Trump himself has long admitted that he knew Epstein. He once described him, in a now-notorious 2002 quote to New York magazine, as a 'terrific guy' who liked women 'on the younger side.' In more recent years, however, the president has insisted they had a falling out long before Epstein's 2008 conviction involving a minor. The details of that supposed break remain fuzzy; the distancing, politically convenient.

How the Epstein Files Are Being Used – and Misused

It is worth pausing on what the Epstein files actually are. They are not a single tidy report but a sprawling repository of raw federal material: FBI tips, interview summaries, court exhibits, scraps of correspondence. Some are well-documented and corroborated. Others are little more than untested allegations, rumours submitted to law enforcement in the febrile run-up to the 2020 election.

The BBC notes that a substantial share of the Trump references in the files are unverified and unsupported by evidence. The Justice Department itself has tried, somewhat belatedly, to draw a line. 'Some of the documents contain untrue and sensationalist claims against President Trump that were submitted to the FBI right before the 2020 election,' it said previously. 'To be clear, the claims are unfounded and false, and if they have a shred of credibility, they certainly would have been weaponised against President Trump already.'

There is a blunt political truth in that last line. If US prosecutors or Trump's opponents had possessed hard, prosecutable material tying him to Epstein's crimes, it is difficult to imagine it lying dormant through two presidential campaigns and a relentless cycle of legal warfare.

That has not stopped Democrats seizing on the sheer volume of references to underline how entangled Trump was, at least socially, with Epstein's world. Nor has it constrained Trump's own response, which has veered between impatience and indignation.

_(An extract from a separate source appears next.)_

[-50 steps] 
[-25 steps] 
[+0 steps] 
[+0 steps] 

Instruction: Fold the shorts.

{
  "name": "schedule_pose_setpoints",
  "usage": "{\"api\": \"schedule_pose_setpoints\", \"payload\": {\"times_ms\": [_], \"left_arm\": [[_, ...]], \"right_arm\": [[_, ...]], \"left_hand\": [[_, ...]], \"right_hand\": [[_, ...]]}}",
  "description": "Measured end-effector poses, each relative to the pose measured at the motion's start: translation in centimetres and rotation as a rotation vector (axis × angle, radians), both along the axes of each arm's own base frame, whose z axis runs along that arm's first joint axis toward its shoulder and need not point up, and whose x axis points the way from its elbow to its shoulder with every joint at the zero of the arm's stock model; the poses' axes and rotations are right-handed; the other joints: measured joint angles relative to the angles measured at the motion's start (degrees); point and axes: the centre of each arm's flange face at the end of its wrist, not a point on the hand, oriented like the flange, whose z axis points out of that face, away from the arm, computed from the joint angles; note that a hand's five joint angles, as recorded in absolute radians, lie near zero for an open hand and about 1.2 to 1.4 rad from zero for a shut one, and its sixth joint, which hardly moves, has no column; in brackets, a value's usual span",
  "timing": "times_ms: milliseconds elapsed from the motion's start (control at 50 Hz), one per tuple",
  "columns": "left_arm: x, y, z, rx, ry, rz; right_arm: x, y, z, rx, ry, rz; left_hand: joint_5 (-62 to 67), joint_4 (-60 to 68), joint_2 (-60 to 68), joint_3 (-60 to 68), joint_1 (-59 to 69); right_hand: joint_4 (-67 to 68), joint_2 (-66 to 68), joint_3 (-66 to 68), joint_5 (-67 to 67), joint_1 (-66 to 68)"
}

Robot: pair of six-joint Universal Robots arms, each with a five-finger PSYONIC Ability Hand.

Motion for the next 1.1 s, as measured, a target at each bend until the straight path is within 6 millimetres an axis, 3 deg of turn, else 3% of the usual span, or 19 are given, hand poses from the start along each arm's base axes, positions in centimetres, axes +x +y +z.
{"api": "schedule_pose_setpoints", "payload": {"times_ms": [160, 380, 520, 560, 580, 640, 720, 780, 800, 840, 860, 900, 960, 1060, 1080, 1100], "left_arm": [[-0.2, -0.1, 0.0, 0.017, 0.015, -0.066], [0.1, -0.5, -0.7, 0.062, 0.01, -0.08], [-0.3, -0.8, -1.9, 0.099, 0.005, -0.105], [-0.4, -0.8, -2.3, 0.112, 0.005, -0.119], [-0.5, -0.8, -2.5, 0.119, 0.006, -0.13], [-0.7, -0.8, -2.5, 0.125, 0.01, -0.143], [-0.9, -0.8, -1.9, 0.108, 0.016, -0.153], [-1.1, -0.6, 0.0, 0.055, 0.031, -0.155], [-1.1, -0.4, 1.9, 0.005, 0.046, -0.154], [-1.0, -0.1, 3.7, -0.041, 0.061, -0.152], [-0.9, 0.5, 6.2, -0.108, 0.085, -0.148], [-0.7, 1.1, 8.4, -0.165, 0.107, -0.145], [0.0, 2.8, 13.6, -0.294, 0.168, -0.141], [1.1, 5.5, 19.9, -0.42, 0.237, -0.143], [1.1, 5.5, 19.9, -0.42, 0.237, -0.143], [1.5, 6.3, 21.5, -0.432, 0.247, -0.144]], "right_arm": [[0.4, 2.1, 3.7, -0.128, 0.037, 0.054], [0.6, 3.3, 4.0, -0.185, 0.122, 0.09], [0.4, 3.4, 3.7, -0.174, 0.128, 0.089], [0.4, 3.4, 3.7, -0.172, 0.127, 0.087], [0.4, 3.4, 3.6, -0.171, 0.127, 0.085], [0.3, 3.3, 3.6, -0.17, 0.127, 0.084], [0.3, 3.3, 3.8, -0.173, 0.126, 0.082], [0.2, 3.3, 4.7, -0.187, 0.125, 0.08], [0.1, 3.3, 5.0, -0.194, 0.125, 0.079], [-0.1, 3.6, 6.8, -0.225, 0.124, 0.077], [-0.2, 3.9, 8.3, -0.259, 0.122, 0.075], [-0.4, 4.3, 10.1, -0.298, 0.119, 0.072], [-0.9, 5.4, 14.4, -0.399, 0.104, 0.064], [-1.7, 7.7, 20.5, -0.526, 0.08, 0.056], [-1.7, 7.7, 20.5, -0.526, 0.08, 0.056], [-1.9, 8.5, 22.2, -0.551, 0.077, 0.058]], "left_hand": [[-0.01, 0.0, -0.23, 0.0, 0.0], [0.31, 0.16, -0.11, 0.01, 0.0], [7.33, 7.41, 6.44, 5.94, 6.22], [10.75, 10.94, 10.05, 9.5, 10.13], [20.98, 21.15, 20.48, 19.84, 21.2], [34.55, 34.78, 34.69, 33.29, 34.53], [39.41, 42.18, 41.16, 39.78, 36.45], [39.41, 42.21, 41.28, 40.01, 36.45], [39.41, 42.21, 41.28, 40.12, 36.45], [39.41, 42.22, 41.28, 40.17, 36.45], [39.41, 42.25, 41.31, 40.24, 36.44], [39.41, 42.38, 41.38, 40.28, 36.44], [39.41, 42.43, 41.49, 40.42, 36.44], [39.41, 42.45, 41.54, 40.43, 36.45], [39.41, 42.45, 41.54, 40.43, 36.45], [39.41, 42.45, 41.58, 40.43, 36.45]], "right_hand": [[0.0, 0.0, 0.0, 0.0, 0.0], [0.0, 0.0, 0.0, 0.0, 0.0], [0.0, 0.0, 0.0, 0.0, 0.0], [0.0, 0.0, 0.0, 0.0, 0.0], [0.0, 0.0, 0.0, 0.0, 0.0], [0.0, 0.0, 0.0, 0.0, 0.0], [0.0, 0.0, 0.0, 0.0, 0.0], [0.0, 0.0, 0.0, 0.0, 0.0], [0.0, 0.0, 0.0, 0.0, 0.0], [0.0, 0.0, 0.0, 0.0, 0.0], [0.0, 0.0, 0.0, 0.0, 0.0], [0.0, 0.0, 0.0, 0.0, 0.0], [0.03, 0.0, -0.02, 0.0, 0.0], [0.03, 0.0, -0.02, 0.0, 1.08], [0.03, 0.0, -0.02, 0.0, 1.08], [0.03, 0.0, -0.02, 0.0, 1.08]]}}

'I have nothing to do with Jeffrey Epstein,' he told reporters at a White House press conference earlier this month, before taking aim at the Justice Department for devoting so much time to the document release. 'It's like this is all they're supposed to be doing. And, frankly, the DOJ, I think should just say, "We have other things to do."'

Jesus, Trump and the Temptation of the Meme

This is where the Jesus comparison comes back into view. As a factual statement, it collapses under the lightest scrutiny. Nobody has sat down with the New Testament, tallied every appearance of the word 'Jesus,' then painstakingly cross-referenced that against the total number of Trump citations across millions of Epstein-related pages, including heavily redacted sections that the public has never seen.

Theologically, it gets even messier. The Bible uses numerous titles and names for Jesus – 'Lord,' 'Saviour,' 'Shepherd,' 'Almighty' – and, for many Christians, Jesus and God are understood as one. Attempting a neat numerical comparison is not just impossible; it is faintly ridiculous.

But of course, no one in that hearing room was conducting a Bible study. The claim was deliberately exaggerated, a way of conveying that Trump's presence in the files is not incidental or fleeting but constant and undeniable. It is meant to shock, not to stand up in a footnote.

What the episode really exposes is the way the Epstein saga has been folded into America's broader culture war. There is a perfectly serious story to be told about power, impunity and the circles Epstein moved in – a story that implicates people from both political parties and far beyond politics. Yet time and again, that complexity is flattened into memes, slogans and partisan ammunition.

Trump's defenders point to the Justice Department's disclaimer and the lack of concrete charges. His critics point to the photos, the guest lists, the thousands of references. Both sides, more often than not, talk past the thing that should unsettle everyone: how easily a man like Epstein insinuated himself into the highest echelons of public life, and how many looked the other way.

In that sense, perhaps the most revealing detail in this saga is not how often Trump's name appears in the files, but how quickly a comparison with Jesus became the headline. The spectacle, once again, swallowed the substance.